__Action item__
As you look over the data below, please find each line where the word "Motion" appears, then copy it.

__Input data__
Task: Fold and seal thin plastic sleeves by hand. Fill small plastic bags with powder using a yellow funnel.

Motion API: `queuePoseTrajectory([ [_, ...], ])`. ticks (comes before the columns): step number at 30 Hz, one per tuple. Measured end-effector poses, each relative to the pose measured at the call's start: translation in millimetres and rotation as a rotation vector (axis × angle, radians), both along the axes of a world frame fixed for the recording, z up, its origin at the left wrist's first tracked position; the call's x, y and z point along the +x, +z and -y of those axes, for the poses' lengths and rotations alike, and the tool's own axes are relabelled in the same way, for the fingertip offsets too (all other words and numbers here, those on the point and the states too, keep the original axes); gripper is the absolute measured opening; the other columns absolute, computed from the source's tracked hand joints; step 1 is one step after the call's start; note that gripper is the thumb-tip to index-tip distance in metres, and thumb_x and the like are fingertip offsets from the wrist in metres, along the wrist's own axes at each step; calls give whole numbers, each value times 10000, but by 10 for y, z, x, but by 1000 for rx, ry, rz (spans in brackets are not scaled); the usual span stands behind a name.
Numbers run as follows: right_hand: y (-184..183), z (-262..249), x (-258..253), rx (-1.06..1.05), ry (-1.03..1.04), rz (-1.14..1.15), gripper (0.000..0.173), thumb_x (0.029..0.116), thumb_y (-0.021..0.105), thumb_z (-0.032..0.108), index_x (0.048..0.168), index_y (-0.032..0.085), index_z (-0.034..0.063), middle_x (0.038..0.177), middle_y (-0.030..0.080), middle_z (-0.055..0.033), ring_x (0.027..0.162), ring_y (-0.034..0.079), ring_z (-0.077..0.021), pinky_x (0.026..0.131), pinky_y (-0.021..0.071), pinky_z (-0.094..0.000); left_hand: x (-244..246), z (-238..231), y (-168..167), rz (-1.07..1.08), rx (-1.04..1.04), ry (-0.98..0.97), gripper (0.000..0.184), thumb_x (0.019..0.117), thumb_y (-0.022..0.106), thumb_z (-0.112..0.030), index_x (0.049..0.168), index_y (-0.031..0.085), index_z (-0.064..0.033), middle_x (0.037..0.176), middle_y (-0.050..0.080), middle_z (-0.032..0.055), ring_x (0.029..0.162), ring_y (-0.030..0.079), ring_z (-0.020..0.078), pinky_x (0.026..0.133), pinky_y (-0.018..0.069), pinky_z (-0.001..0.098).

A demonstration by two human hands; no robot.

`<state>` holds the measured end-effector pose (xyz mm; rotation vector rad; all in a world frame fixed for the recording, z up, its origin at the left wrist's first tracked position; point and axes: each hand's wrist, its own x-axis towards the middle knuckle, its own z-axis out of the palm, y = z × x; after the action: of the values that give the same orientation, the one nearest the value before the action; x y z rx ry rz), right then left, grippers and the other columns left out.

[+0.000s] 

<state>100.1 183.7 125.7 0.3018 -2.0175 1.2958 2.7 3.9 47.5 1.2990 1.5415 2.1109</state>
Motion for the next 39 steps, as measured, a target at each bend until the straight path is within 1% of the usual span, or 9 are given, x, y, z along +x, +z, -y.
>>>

__Reply__
Motion API: `queuePoseTrajectory([ [_, ...], ])`. ticks (comes before the columns): step number at 30 Hz, one per tuple. Measured end-effector poses, each relative to the pose measured at the call's start: translation in millimetres and rotation as a rotation vector (axis × angle, radians), both along the axes of a world frame fixed for the recording, z up, its origin at the left wrist's first tracked position; the call's x, y and z point along the +x, +z and -y of those axes, for the poses' lengths and rotations alike, and the tool's own axes are relabelled in the same way, for the fingertip offsets too (all other words and numbers here, those on the point and the states too, keep the original axes); gripper is the absolute measured opening; the other columns absolute, computed from the source's tracked hand joints; step 1 is one step after the call's start; note that gripper is the thumb-tip to index-tip distance in metres, and thumb_x and the like are fingertip offsets from the wrist in metres, along the wrist's own axes at each step; calls give whole numbers, each value times 10000, but by 10 for y, z, x, but by 1000 for rx, ry, rz (spans in brackets are not scaled); the usual span stands behind a name.
Motion for the next 39 steps, as measured, a target at each bend until the straight path is within 1% of the usual span, or 9 are given, x, y, z along +x, +z, -y.

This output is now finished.